If you want to put on weight then basicically it involves eating a lot of fresh meat, fish and eggs, drinking a lot of milk, 3 protein shakes a day and plenty of bread, rice, pasta and vegetables. Eating chocolates, cakes or crisps for the calories is a bad idea as although they are calorie rich, they contain a lot of fat and sugar which won't really help you.
Make sure you get plenty of protein in as this is what your body uses to repair the muscle.
Any other supplements?
If you're eating a balanced diet you shouldn't need any other supplements other than maybe protein shakes, but not everybody eats perfectly every day. A daily multivitamin, glucosamine and a fish oil tablet is what I have, to make sure I get the essentials. I don't think anything else is necessary to be honest.

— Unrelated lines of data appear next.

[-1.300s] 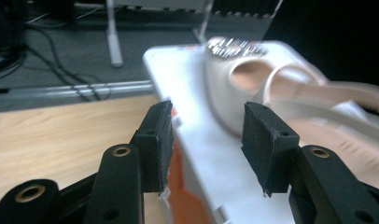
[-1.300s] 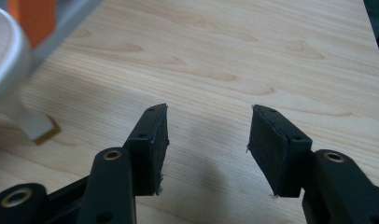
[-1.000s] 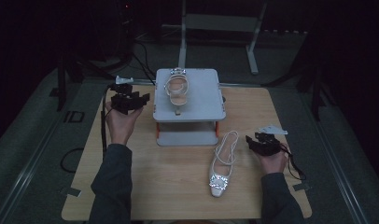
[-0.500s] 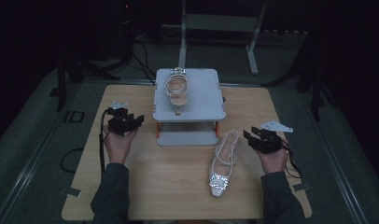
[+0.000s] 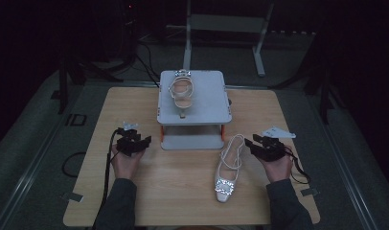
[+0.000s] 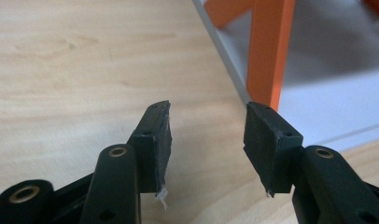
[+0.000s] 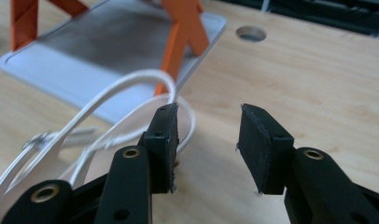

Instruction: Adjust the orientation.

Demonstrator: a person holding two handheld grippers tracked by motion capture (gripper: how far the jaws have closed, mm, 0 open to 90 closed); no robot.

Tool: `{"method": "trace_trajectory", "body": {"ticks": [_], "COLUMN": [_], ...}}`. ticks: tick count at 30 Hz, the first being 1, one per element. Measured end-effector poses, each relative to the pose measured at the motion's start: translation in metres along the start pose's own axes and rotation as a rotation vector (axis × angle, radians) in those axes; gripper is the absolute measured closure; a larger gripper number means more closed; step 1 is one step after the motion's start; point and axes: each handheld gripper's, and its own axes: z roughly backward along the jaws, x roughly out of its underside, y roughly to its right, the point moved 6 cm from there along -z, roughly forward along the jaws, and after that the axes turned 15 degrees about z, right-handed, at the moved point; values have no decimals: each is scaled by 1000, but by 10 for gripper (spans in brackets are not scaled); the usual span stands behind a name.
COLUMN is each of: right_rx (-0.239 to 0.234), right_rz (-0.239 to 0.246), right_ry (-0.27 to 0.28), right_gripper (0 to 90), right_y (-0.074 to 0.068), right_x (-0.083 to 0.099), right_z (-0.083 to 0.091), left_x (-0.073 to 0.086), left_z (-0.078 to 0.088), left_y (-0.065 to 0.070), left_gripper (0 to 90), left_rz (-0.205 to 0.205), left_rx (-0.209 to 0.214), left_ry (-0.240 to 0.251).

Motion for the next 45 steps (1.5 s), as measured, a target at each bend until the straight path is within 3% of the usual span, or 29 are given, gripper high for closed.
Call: {"method": "trace_trajectory", "body": {"ticks": [8, 17, 24, 30, 34, 38, 45], "right_rx": [-45, -95, -165, -201, -198, -161, -140], "right_rz": [31, 19, -63, -65, -57, -34, -49], "right_ry": [-29, -45, -84, -98, -104, -106, -95], "right_gripper": [523, 508, 592, 691, 702, 708, 692], "right_y": [-20, -35, -42, -44, -44, -40, -31], "right_x": [16, 28, 28, 28, 27, 23, 17], "right_z": [7, 7, -9, -10, -11, -15, -17], "left_x": [17, 24, 26, 26, 25, 26, 26], "left_z": [-6, -10, -11, -11, -12, -12, -12], "left_y": [-1, -3, -3, -3, -3, -3, -3], "left_gripper": [509, 507, 504, 504, 504, 504, 504], "left_rz": [-6, -4, -4, -6, -5, -7, -4], "left_rx": [6, 4, 8, 7, 6, 7, 9], "left_ry": [-24, -40, -41, -41, -40, -40, -38]}}
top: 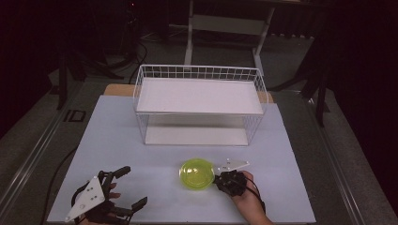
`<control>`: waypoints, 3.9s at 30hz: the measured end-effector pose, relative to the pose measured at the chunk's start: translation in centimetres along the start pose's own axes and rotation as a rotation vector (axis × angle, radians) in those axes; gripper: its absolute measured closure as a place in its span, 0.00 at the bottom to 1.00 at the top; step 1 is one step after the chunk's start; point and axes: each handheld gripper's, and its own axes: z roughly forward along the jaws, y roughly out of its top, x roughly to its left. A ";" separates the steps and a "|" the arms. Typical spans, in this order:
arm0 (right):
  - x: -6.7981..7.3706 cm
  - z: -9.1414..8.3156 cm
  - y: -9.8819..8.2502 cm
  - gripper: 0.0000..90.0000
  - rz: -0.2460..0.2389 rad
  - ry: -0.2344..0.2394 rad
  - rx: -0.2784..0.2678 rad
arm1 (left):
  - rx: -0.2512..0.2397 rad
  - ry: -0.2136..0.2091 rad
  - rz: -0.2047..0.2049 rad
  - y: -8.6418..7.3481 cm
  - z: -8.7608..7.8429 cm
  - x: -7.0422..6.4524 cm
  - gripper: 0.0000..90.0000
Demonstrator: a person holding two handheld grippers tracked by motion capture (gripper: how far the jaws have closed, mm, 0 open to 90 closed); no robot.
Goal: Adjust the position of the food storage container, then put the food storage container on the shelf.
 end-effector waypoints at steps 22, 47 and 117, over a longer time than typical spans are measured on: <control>0.7 -5.2 -1.1 0.42 -0.088 -0.039 -0.097 | 0.002 -0.013 0.012 0.0 0.3 -0.2 0.02; 4.0 -11.8 3.3 0.25 -0.207 0.004 -0.331 | 0.042 -0.197 -0.048 3.9 3.2 -1.5 0.02; -0.5 -2.4 2.4 0.83 0.454 0.191 -0.056 | 0.512 -0.097 -0.623 -2.6 13.0 1.8 0.77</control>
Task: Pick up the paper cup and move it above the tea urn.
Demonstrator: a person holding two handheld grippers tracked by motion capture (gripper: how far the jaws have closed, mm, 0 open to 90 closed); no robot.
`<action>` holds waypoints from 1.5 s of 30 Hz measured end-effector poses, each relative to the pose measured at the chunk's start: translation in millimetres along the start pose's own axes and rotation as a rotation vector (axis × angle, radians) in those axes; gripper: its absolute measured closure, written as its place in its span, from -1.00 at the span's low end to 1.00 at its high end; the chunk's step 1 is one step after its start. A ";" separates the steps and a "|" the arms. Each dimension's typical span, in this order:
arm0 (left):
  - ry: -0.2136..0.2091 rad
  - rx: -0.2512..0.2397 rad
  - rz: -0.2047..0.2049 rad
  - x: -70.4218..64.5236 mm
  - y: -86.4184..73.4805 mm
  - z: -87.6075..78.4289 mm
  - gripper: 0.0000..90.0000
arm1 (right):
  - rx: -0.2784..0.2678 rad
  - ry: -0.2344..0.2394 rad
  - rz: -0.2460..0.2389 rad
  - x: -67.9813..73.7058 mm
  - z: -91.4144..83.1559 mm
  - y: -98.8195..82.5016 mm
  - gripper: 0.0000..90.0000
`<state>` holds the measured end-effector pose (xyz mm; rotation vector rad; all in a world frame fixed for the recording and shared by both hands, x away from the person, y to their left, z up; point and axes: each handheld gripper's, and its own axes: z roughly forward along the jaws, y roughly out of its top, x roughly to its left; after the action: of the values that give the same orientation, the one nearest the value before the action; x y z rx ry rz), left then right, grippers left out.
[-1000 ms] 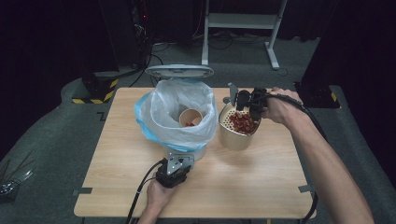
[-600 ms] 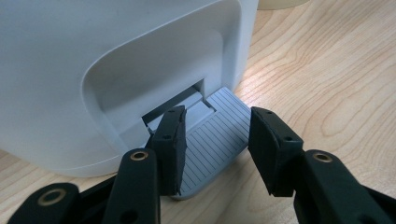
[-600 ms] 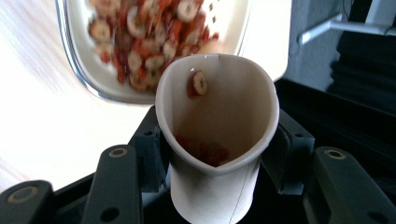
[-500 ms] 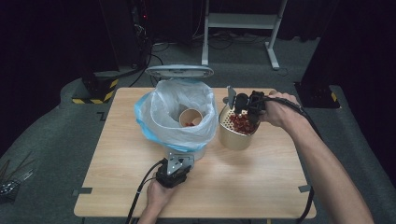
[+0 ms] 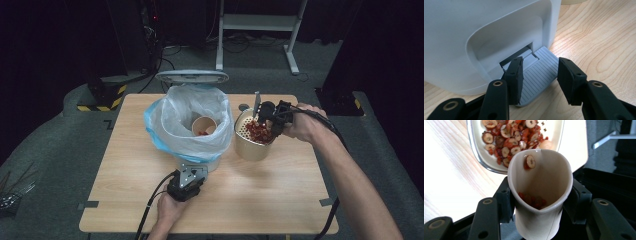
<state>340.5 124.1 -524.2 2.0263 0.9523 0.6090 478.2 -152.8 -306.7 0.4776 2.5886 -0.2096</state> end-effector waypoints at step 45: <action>-0.001 0.003 0.005 -0.1 0.0 -0.1 0.24 | -0.672 0.161 0.417 19.7 5.2 -83.6 0.03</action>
<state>340.4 124.0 -524.2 2.0320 0.9483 0.6102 433.5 -225.6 -316.0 0.7682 2.4318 0.8377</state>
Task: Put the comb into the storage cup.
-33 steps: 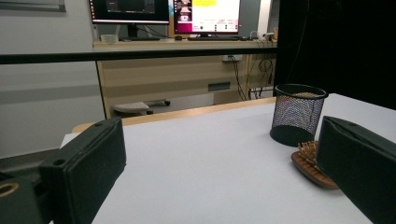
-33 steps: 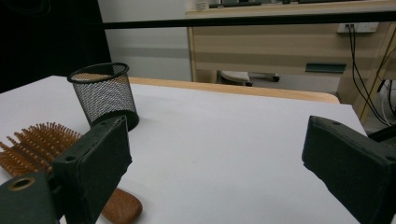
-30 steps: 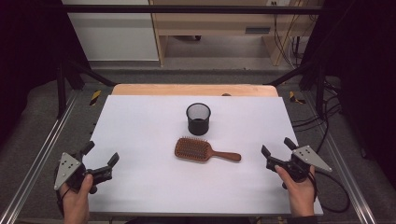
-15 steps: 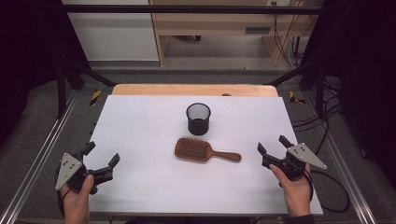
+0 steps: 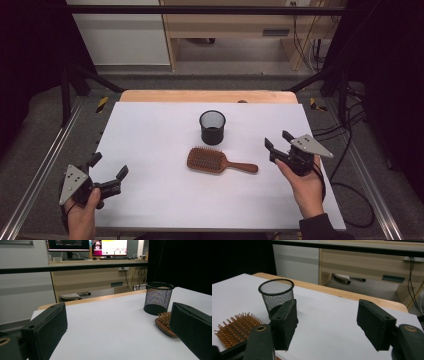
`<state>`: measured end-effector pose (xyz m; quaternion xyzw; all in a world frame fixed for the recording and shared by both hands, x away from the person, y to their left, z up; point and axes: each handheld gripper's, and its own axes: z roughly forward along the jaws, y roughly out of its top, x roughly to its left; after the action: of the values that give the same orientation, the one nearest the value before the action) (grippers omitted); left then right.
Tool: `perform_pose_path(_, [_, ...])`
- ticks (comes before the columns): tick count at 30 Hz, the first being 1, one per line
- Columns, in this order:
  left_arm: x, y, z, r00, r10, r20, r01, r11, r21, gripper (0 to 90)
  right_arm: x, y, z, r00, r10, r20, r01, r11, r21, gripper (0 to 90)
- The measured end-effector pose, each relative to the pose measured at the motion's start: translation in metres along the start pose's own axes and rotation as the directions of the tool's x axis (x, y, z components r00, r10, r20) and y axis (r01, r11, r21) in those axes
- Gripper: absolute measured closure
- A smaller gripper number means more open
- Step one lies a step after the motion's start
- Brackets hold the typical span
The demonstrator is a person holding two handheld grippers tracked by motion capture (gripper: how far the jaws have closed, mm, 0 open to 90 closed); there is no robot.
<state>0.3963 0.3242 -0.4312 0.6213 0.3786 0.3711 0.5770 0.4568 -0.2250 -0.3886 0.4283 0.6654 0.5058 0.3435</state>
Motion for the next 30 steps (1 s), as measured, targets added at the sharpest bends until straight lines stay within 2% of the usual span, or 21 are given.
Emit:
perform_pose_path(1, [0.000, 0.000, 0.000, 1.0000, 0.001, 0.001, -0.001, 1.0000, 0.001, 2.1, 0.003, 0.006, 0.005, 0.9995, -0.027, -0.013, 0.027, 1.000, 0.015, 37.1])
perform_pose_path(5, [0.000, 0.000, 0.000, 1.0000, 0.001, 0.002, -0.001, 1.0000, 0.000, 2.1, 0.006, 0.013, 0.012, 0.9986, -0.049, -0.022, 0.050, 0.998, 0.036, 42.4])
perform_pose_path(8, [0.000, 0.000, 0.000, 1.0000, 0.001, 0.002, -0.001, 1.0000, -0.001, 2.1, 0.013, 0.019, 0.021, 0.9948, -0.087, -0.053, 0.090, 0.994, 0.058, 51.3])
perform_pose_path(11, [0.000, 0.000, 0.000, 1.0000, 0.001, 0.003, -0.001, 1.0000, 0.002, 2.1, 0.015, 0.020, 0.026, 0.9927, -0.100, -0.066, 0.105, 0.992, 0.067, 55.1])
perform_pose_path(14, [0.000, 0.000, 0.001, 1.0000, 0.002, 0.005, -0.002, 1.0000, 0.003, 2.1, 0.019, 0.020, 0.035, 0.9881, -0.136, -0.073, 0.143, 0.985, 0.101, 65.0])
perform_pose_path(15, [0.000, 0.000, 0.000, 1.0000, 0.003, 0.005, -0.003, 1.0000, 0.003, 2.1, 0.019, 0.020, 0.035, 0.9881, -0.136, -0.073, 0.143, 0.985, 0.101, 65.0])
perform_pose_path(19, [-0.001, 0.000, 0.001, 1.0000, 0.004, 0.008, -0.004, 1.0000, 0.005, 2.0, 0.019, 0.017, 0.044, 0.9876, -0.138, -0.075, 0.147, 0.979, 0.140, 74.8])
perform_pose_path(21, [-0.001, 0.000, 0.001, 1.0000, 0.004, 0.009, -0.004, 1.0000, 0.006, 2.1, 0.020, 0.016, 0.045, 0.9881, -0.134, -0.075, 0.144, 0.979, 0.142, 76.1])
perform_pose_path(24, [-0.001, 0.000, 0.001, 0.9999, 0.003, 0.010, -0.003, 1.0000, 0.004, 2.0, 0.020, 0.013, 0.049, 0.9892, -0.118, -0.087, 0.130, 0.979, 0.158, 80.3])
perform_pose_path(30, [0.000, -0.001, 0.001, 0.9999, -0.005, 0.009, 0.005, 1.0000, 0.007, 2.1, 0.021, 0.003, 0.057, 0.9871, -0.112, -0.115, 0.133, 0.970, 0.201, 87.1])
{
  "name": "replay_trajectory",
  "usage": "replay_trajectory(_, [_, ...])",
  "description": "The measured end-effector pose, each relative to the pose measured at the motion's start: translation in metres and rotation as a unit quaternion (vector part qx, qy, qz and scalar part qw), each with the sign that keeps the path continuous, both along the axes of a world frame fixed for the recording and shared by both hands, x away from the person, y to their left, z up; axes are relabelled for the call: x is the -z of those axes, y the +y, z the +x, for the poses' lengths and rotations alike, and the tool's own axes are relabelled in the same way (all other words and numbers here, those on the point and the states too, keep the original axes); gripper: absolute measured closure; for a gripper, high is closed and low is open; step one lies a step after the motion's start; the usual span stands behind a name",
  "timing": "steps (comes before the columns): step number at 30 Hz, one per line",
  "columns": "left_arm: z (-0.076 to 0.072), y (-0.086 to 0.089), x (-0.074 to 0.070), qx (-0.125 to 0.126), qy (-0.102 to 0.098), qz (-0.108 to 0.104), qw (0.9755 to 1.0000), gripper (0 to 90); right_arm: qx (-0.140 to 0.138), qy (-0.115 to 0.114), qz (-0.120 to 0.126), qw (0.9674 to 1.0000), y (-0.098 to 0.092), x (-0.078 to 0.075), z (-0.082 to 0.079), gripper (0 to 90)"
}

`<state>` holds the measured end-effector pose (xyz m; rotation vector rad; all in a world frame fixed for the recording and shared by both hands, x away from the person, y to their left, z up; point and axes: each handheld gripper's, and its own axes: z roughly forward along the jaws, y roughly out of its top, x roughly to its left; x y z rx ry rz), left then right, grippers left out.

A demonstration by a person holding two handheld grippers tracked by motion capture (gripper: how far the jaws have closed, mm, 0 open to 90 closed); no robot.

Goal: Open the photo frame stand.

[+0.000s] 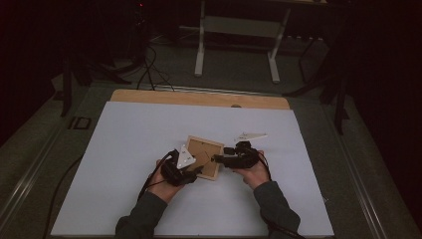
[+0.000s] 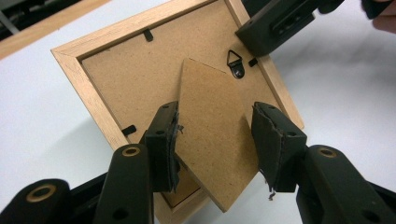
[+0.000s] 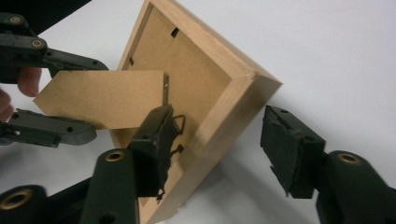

The most important thing to remember?
The most important thing of all if you're aiming to put on weight and get a strong body is consistency is the key. If you consistently eat and train properly, then over time you will get there. If you are inconsistent with your weights and meals, then you won't really make any gains.
I am not a huge man, but by following the principles I've outlined in this article I'm a lot bigger and stronger than I used to be, in fact I'm about 40lbs heavier nowadays than when I started and still have definition. Even more importantly, I continue to get stronger. I wish somebody had outlined all of this stuff to me when I first started as I made every mistake under the sun. The principles I've outlined here, I use nowadays and they have helped me. If I can do it, you can do it.
Good luck and if you have any comments, please leave them below. Thanks for reading!